Personal information
- Full name: Ronald Crichton

Sport
- Country: New Zealand
- Sport: Swimming

Medal record
Men's para swimming
Representing New Zealand
Paralympic Games
| Gold medal – first place | 1984 New York & Stoke Mandeville | 50m Freestyle 2 |
| Silver medal – second place | 1984 New York & Stoke Mandeville | 200m Freestyle 2 |
| Silver medal – second place | 1984 New York & Stoke Mandeville | 25m Butterfly 2 |
| Silver medal – second place | 1988 Seoul | 200m Freestyle 2 |
| Bronze medal – third place | 1984 New York & Stoke Mandeville | 100m Individual Medley 2 |
| Bronze medal – third place | 1988 Seoul | 50m Freestyle 2 |

= Roly Crichton =

New Zealand Paralympian

Ronald "Roly" Crichton is a New Zealand para-swimmer and coach.
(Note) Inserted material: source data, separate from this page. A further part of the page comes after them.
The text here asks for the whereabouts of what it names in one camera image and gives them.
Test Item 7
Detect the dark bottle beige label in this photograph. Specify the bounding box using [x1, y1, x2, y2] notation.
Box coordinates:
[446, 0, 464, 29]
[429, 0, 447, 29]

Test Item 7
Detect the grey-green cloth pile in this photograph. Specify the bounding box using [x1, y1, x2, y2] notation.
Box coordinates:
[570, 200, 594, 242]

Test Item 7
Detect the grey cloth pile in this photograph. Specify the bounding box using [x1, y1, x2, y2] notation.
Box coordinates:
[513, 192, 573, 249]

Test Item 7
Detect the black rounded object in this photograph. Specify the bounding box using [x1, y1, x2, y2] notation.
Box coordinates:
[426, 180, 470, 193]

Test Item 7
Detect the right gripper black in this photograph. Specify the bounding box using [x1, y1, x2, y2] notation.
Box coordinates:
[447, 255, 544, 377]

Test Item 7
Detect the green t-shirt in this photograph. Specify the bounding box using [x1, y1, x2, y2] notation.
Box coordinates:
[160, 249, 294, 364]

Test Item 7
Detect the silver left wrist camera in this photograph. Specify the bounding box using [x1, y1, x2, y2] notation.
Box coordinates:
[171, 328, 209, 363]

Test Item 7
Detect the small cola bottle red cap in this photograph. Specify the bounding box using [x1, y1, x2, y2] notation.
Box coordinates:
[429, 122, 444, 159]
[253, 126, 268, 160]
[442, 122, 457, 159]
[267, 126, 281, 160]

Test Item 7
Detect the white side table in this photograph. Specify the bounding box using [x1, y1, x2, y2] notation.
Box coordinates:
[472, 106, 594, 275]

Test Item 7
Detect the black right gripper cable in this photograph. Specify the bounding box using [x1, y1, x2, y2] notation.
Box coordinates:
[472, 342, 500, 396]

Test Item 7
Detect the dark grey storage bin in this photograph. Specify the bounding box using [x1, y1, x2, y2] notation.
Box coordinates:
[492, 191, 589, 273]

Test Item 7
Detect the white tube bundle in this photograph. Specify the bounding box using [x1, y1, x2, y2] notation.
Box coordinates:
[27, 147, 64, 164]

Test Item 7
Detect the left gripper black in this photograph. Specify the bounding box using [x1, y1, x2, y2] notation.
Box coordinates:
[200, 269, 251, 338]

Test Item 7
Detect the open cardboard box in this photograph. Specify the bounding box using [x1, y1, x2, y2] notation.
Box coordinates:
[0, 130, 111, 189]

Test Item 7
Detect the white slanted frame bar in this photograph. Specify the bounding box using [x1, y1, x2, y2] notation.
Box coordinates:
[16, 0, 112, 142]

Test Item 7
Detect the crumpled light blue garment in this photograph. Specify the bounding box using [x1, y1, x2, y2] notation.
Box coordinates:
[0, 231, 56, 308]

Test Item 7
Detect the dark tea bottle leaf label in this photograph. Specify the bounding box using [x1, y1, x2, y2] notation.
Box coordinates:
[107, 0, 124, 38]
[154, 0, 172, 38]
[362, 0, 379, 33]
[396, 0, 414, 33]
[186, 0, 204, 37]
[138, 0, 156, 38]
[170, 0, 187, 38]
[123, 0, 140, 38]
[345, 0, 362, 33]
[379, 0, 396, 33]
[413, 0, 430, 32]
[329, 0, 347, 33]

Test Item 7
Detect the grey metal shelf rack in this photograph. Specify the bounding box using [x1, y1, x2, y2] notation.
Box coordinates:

At the 1984 Summer Paralympics, he won a gold medal in the 50m Freestyle 2, silver medals in the 200m Freestyle 2 and 25m Butterfly 2, and a bronze medal in the 100m Individual Medley 2. At the 1988 Summer Paralympics, he won a silver medal in the 200m Freestyle 2 and a bronze medal in the 50m Freestyle 2.

Crichton is the former coach of para-swimmer Sophie Pascoe, and in the 2019 New Year Honours, he was made an Officer of the New Zealand Order of Merit for services to Paralympic sport.